Sunday 10 June 2012

Let's get it started....

Over my time on this planet I've changed a huge amount.  I have gone from the stroppy introverted teenager to someone confident and I like to think full of beans; to someone who was a shell of whatever they were; to someone who now sits in the small, beautiful drawing room of Castle Leslie and wonders how on earth she ended up here, like this.

"Like this" is, right now, slightly lost and lonely because this is the most isolated I've been before.  I've been in a hundred different places (well, at least 3) but I've always been able to use my phone, or computer, at all times.  So I've always had the world around me available... Until now.  It's a short walk to the wireless network, and being in a foreign country I don't use my home phone, obviously.  I think this could be good for me.  I miss the Viking a touch more than I had done already, but when I get working that may subside.
The thing with not having wifi in the house is that it means I can't skype or anything, because I wouldn't be anywhere private enough to warrant a conversation which would disrupt other people.  This is half a good thing, if I'm honest, as Skype with Certain Parties would not be a great experience.

Still.
I know and recognise that recently, I've come a long way towards what I've wanted to be, by wearing "out there" clothes that I like; by being happy; by being confident; by throwing myself in at the deep end and swimming.  I just manage to find it weird that I can be like this and yet so different from what I imagined.


Ditching Teenage Fantasy Means Ditching All Your Dreams.

When I was younger I never imagined anything outside of my life apart from horses.  I imagined being the youngest person to compete in Hickstead; being successful; being rich; winning.  Since being older, for a long time I only wanted to fit in.  I wanted to stand out from the crowd as a character, as a person that you might want to know, as someone beautiful... But I forgot all about the horses, the dream.  I just wanted teenage normalcy.
And if I give that up, I'd feel funny.  I'd feel jealous of the people who are going out all the time, having fun, despite the fact that I'd be doing what I've always wanted to.  No, it doesn't make sense to me either.

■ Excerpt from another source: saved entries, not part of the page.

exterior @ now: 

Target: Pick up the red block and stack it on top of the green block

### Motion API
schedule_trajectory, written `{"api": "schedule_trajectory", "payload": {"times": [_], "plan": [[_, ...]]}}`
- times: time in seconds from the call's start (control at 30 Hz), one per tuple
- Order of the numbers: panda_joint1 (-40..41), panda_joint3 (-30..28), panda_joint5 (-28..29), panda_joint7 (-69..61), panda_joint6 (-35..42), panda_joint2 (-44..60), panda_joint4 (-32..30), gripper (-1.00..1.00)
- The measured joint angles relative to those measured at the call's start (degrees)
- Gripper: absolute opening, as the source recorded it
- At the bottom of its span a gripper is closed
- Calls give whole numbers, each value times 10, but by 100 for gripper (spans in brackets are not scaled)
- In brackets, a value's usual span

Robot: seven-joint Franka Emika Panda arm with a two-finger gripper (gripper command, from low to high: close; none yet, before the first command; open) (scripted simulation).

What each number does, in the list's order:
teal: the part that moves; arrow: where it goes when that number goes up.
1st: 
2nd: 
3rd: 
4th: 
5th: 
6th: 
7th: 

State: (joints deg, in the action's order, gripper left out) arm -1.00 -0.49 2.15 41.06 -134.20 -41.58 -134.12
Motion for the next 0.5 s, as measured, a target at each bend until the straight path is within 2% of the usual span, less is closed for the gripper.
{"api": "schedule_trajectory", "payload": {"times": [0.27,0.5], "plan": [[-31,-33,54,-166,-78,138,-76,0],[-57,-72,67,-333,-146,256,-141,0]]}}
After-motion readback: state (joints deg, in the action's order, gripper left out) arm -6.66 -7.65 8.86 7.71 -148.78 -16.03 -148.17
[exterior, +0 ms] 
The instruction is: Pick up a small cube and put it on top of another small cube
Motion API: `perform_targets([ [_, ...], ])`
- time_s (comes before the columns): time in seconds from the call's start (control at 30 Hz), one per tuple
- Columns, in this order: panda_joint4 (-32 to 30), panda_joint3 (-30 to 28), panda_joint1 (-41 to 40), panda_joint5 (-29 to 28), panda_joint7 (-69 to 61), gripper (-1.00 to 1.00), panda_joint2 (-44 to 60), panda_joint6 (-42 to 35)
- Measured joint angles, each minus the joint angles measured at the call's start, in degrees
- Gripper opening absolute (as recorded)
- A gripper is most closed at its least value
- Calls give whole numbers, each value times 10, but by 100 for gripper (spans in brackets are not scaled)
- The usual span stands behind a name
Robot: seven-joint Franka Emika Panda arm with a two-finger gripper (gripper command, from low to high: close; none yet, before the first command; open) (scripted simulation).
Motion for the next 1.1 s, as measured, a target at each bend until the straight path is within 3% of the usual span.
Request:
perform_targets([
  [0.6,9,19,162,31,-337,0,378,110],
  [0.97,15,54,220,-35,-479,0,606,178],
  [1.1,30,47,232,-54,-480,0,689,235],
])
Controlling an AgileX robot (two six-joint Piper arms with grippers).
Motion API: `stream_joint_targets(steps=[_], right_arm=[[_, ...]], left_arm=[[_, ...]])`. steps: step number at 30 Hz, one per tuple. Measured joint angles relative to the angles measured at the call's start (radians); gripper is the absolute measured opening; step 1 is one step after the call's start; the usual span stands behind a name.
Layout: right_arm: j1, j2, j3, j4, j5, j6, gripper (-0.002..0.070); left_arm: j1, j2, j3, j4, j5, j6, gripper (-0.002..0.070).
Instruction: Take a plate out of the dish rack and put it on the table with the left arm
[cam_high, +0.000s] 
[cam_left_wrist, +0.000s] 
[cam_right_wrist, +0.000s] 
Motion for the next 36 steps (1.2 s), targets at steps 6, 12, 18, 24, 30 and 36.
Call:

I think it's about time for me to grow up, and stop wanting to just have nights out.  I think it is a much better idea for me to focus on what I actually want.  Maybe that means that at uni, I'll get a horse (be it bought or loaned) so that I can work with it every morning and go to bed early instead.  That'll mean a dramatic lifestyle change and it would probably put strain on my relationship with Henrik.  It's things like that which could hold me back: once I have strain on that relationship, if it fell through then I would want to go out more and would be less satisfied spending time in, especially because so much of that time would be on my own, if Becca was going out.
I'm just not that great at being alone all the time.

I guess we'll have to see.  But in short, I don't want to forget about my dreams.  And it seems like this summer is one of the best places I could be starting.